Tulip Siddiq and Sadiq Khan; image courtesy of hamhigh.co.uk

SN: It’s good to have someone as leader who has been a backbencher for so long. He’s less likely to be a power-grabbing, career politician; he has a more holistic view of the party, perhaps. He understands politicians from all corners of the party.

TS: Yes I agree – it’s certainly very different from all the other leaders we have had.

SN: I know you’re a vice-chair of the All-Party Parliamentary Group against Antisemitism. There has been talk in the media about his stance on that particular issue – what’s your view? 

TS: I’ve always thought he got a rough ride from it from the media – to be honest, with Jeremy, whenever there’s been any antisemitism to condemn, he’s done it. People often tell me that it’s because of Jeremy that I’m getting so much online abuse, but I’ve been getting online abuse since 2010, simply because I’m a woman in politics. A lot of people didn’t know who he was in 2010. I’ve been suffering from online abuse for years. I think it’s a ‘good story’ to blame Jeremy – but I think if you look at the evidence, he’s always taken a stand against any kind of prejudice when it has happened. He called out the abuse directed to Emma Barnet, the radio presenter – but I don’t see any any coverage in the media of him condemning that. When I got online abuse, Jeremy actually tweeted me, and said ‘solidarity with Tulip Siddiq for all the abuse she’s been receiving’. The online abuse is vile and off-putting for young women – and it worries me when I go into schools, and young women ask me if it is hard to become an MP. I don’t know what to say – I don’t want to deny the challenges that come with it, and there is no doubt that there is a structural problem in that women do get more abuse. There is no way that my husband would get as much abuse as I do online, if he were an MP. When I spoke out about Donald Trump and said that he shouldn’t be allowed to come to this country, it irked the men who had decided that I had no right to speak out: it really got to people. What I would say, though, is that for as much online abuse that I get, I get as much support. Someone recently tweeted me telling me to ‘go back home’, and I replied ‘thanks, but my home is North London, I’ll be home in about 20 mins’. I got 1000 retweets within about 20 minutes! People were very very supportive. There is as much online support as there is abuse, and it is vital to remember that and stay hopeful. In real life, hardly anyone would come up to my face and say something nasty – you can hide behind a screen. It is a very good place for cowards.
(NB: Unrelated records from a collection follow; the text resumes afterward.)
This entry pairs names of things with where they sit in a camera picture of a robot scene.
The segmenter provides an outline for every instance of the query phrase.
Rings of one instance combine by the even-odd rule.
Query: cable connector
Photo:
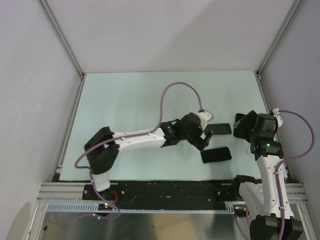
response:
[[[278,122],[278,128],[281,127],[282,124],[284,123],[284,120],[280,116],[279,108],[274,108],[274,109],[271,110],[271,112],[273,113],[273,116],[276,118],[276,120]]]

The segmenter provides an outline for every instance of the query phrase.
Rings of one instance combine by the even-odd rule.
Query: light blue table surface
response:
[[[192,85],[203,108],[214,114],[211,124],[234,123],[236,113],[265,113],[253,71],[183,71],[88,73],[69,138],[62,181],[89,180],[87,169],[74,163],[85,143],[102,127],[113,132],[131,132],[156,126],[160,98],[173,82]],[[199,110],[196,95],[175,85],[164,99],[163,122],[180,119]],[[237,174],[260,178],[255,160],[246,154],[248,143],[231,135],[213,136],[207,149],[227,146],[232,160],[203,164],[200,152],[187,141],[176,146],[147,148],[119,155],[110,170],[111,180],[220,180]],[[80,165],[88,166],[84,158]]]

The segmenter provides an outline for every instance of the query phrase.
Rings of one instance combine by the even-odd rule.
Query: white wall
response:
[[[79,77],[36,0],[0,3],[0,239],[50,174]],[[24,229],[15,228],[19,239]]]
[[[292,110],[310,121],[315,131],[313,151],[289,167],[304,183],[320,225],[320,1],[307,0],[262,74],[271,107]],[[279,130],[288,157],[310,145],[308,127],[295,116],[283,114]]]
[[[48,0],[85,72],[257,70],[294,0]]]

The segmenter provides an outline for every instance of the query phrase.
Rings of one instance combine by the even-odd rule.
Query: black smartphone
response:
[[[204,130],[207,135],[212,132],[213,135],[228,135],[231,134],[231,127],[229,123],[208,124]]]
[[[201,158],[204,164],[216,163],[231,160],[231,153],[227,146],[201,151]]]
[[[240,119],[242,119],[243,117],[245,116],[245,114],[242,114],[242,113],[237,113],[235,115],[235,120],[234,122],[238,122]],[[237,129],[233,129],[233,136],[238,138],[238,139],[244,139],[244,137],[241,136],[241,134],[237,131]]]

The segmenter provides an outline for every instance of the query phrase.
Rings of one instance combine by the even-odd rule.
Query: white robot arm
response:
[[[281,226],[281,210],[284,210],[285,229],[282,239],[295,240],[303,232],[300,221],[294,220],[294,214],[288,202],[283,172],[276,166],[283,160],[284,154],[280,142],[274,140],[278,128],[283,124],[279,109],[270,114],[249,112],[234,124],[234,135],[250,143],[251,153],[259,167],[262,180],[263,197],[254,182],[243,181],[239,185],[239,194],[245,201],[253,219],[250,224],[251,240],[278,239]],[[279,186],[276,183],[279,175]]]
[[[101,192],[110,187],[109,170],[121,153],[142,148],[173,146],[183,140],[202,151],[213,135],[209,131],[202,139],[202,134],[212,119],[212,113],[201,110],[197,113],[191,112],[182,119],[162,122],[154,131],[146,129],[136,132],[111,132],[109,127],[103,127],[84,146],[87,151],[92,146],[110,140],[108,144],[101,145],[87,154],[97,191]]]

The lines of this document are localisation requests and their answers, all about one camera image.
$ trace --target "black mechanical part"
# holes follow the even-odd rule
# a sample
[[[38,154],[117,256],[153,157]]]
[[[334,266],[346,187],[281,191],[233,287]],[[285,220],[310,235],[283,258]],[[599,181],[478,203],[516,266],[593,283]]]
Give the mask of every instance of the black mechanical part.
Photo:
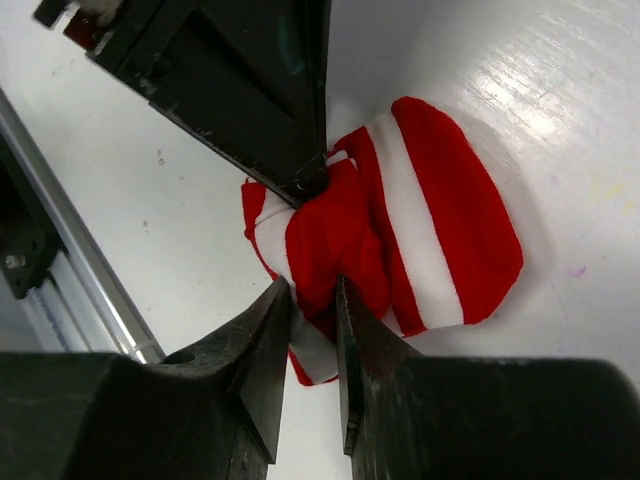
[[[55,227],[0,135],[0,261],[16,298],[42,284],[59,245]]]
[[[289,307],[280,279],[155,366],[115,354],[1,354],[0,478],[264,479]]]
[[[44,0],[39,11],[58,4]],[[329,0],[135,0],[108,31],[80,12],[67,35],[180,128],[299,205],[328,185],[329,8]]]
[[[353,478],[639,478],[640,411],[611,365],[429,358],[342,279],[338,351]]]

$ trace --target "bolt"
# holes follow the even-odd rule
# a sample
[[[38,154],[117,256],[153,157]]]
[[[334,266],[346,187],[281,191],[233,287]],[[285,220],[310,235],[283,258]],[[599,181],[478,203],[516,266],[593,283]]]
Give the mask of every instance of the bolt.
[[[8,270],[15,270],[22,268],[27,264],[27,259],[24,255],[7,255],[4,257],[4,266]]]

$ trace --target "pink mark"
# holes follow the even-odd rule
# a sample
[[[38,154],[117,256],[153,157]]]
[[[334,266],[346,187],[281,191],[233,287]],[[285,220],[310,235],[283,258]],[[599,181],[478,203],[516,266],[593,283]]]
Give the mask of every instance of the pink mark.
[[[587,271],[587,267],[580,267],[580,268],[571,268],[569,271],[569,275],[571,275],[573,278],[582,278],[582,276],[585,274],[585,272]]]

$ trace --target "white table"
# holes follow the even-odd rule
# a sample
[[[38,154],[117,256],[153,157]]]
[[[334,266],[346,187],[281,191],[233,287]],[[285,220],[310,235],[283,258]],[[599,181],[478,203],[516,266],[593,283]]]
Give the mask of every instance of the white table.
[[[0,83],[171,352],[269,284],[242,235],[243,175],[32,23],[36,3],[3,2]],[[605,358],[640,386],[640,4],[334,0],[331,35],[330,139],[402,95],[441,107],[496,180],[526,251],[494,318],[411,343]],[[289,373],[269,478],[351,478],[337,385],[304,389]]]

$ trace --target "cloth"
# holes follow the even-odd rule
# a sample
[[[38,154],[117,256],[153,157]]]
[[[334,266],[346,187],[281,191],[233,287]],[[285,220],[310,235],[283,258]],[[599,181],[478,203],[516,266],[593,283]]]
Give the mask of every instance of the cloth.
[[[304,385],[335,379],[335,288],[352,280],[397,334],[476,324],[523,268],[500,194],[462,130],[415,98],[347,135],[329,188],[293,210],[258,183],[242,187],[245,235],[295,301],[290,357]]]
SN: Labour has a strong identity at the moment under Jeremy Corbyn, but it’s quite divided at the same time – he’s obviously more left leaning than some of the Blairite MPs. Whenever you have a Labour leader who leans further right or further left, there is always dissent in the party. I guess it was there under Blair, but the opposite way around…
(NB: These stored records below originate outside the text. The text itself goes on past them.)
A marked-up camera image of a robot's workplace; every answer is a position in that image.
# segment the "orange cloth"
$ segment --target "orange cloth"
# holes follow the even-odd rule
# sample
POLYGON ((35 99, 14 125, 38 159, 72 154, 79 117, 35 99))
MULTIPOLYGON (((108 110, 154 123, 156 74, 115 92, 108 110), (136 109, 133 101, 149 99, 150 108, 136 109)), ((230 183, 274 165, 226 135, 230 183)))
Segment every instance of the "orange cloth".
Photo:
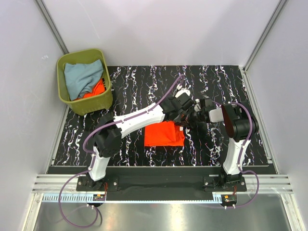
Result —
POLYGON ((144 146, 184 146, 184 140, 184 132, 172 121, 145 127, 144 146))
POLYGON ((79 98, 77 100, 85 99, 85 98, 88 98, 94 95, 99 95, 99 94, 102 94, 104 91, 105 91, 105 86, 103 84, 103 80, 100 79, 98 83, 94 86, 94 88, 92 89, 92 92, 86 93, 82 98, 79 98))

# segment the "wall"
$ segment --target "wall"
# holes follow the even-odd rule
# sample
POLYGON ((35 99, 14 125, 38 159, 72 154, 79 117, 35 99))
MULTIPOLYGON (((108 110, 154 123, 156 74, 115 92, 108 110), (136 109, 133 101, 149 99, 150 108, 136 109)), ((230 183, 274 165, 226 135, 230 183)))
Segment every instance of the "wall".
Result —
POLYGON ((308 227, 308 1, 289 1, 248 70, 282 174, 308 227))
POLYGON ((109 65, 244 65, 279 0, 44 0, 70 52, 109 65))
POLYGON ((0 230, 20 231, 64 109, 55 74, 62 53, 33 0, 0 1, 0 31, 0 230))

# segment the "laundry basket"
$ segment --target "laundry basket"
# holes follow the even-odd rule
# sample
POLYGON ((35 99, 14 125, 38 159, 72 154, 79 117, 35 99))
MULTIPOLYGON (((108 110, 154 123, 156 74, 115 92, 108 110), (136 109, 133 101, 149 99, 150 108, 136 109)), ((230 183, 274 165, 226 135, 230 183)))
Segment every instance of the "laundry basket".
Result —
POLYGON ((69 53, 62 56, 57 62, 57 76, 58 76, 58 93, 59 98, 78 115, 83 116, 86 113, 94 112, 101 109, 108 109, 112 104, 111 82, 107 69, 107 65, 103 53, 99 49, 88 49, 69 53), (85 99, 71 101, 66 88, 64 68, 67 63, 69 64, 91 64, 100 59, 103 64, 103 83, 106 91, 100 95, 95 95, 85 99))

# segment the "black marble table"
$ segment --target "black marble table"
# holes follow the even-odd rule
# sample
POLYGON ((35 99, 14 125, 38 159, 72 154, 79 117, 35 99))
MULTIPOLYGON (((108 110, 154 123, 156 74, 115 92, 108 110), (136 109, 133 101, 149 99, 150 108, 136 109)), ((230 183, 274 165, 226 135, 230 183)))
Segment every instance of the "black marble table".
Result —
MULTIPOLYGON (((113 106, 109 111, 123 115, 142 109, 162 97, 179 74, 194 99, 218 103, 248 100, 238 66, 110 66, 113 106)), ((69 110, 54 166, 87 166, 91 156, 82 149, 84 139, 94 130, 107 110, 76 115, 69 110)), ((222 123, 201 123, 184 129, 184 147, 144 147, 144 129, 126 136, 109 166, 219 166, 226 158, 229 138, 222 123)), ((93 139, 87 145, 93 148, 93 139)), ((268 165, 257 134, 247 148, 244 165, 268 165)))

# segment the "clothing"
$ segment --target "clothing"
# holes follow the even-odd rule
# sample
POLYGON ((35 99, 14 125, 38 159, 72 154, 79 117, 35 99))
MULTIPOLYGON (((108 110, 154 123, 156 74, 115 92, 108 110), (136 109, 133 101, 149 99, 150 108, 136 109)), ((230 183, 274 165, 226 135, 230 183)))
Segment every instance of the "clothing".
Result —
POLYGON ((91 64, 66 64, 64 69, 66 87, 73 101, 92 92, 103 74, 103 64, 97 60, 91 64))
POLYGON ((174 122, 162 122, 145 127, 144 146, 184 146, 185 136, 174 122))
POLYGON ((103 84, 103 80, 100 79, 92 89, 92 92, 86 93, 82 98, 85 99, 94 95, 99 95, 102 94, 104 91, 105 91, 105 86, 103 84))

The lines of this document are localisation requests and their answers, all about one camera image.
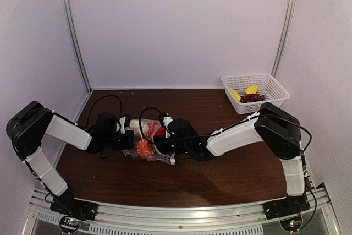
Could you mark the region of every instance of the red grapes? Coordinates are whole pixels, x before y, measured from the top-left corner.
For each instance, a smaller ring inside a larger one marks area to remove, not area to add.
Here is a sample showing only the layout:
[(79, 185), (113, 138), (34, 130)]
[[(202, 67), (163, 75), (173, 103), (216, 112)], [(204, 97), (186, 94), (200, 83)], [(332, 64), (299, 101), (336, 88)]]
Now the red grapes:
[(265, 100), (265, 96), (261, 96), (258, 94), (248, 94), (248, 95), (244, 95), (241, 96), (241, 103), (250, 103), (250, 102), (257, 102), (257, 101), (264, 101)]

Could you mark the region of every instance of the yellow fruit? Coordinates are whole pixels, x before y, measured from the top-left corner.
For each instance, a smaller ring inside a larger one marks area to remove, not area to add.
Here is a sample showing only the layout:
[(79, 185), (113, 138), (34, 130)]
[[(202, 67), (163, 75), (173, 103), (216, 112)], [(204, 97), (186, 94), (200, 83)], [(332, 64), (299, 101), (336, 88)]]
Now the yellow fruit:
[(244, 93), (246, 95), (248, 95), (248, 94), (256, 94), (256, 93), (258, 93), (258, 91), (259, 91), (259, 87), (258, 86), (251, 85), (244, 91)]
[(235, 90), (233, 90), (232, 88), (230, 88), (230, 90), (231, 90), (232, 94), (236, 97), (236, 99), (237, 99), (238, 101), (241, 101), (240, 95), (237, 94), (237, 92), (236, 92)]

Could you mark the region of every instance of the white plastic container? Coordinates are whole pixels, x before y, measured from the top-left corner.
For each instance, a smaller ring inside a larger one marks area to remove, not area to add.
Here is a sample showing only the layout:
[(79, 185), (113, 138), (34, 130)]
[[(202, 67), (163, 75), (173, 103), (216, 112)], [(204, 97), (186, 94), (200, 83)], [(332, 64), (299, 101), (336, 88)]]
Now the white plastic container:
[[(267, 73), (247, 74), (247, 75), (226, 75), (221, 77), (225, 86), (225, 92), (231, 104), (238, 114), (253, 113), (259, 110), (265, 102), (270, 102), (275, 106), (281, 106), (285, 100), (291, 96), (287, 90), (273, 76)], [(245, 95), (244, 91), (250, 85), (259, 87), (257, 94), (265, 96), (266, 100), (250, 103), (239, 102), (230, 88), (235, 90), (240, 96)]]

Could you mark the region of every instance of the brown wooden surface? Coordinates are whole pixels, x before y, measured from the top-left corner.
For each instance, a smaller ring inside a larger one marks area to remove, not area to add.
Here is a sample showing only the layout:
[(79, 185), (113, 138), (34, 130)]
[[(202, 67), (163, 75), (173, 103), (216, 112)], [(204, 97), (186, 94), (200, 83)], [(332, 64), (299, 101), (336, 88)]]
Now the brown wooden surface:
[[(84, 125), (92, 103), (106, 94), (123, 101), (123, 112), (138, 118), (143, 107), (155, 106), (173, 118), (188, 119), (199, 133), (229, 126), (244, 116), (236, 114), (223, 90), (95, 91), (79, 124)], [(118, 113), (114, 98), (99, 102), (91, 116)], [(157, 118), (147, 112), (146, 118)], [(177, 161), (175, 166), (125, 157), (121, 152), (105, 159), (67, 146), (58, 171), (74, 188), (76, 197), (136, 206), (207, 206), (247, 203), (285, 196), (280, 161), (263, 143), (233, 150), (214, 161)]]

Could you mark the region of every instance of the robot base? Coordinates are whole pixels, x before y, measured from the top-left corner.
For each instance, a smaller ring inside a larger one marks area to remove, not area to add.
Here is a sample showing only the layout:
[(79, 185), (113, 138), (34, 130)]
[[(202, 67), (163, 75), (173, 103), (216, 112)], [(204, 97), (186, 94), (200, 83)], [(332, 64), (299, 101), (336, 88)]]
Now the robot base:
[(70, 214), (67, 209), (63, 208), (58, 202), (54, 202), (50, 206), (50, 210), (64, 215), (70, 215), (79, 220), (95, 220), (98, 204), (74, 199), (75, 205), (78, 210)]
[(299, 214), (310, 209), (310, 204), (306, 195), (288, 196), (284, 199), (273, 200), (264, 203), (265, 216), (267, 220), (278, 217)]
TS: Labour is a broad church – think about your family. Think about how many disagreements there are just within a family discussion. You have so many opinions flying round the room. Why wouldn’t the Labour party be the same? We are joined together by our shared values of social justice, of equality, of fairness – it doesn’t mean that we will all unanimously agree on everything. That has always been the way: it doesn’t mean that we aren’t a strong, united party.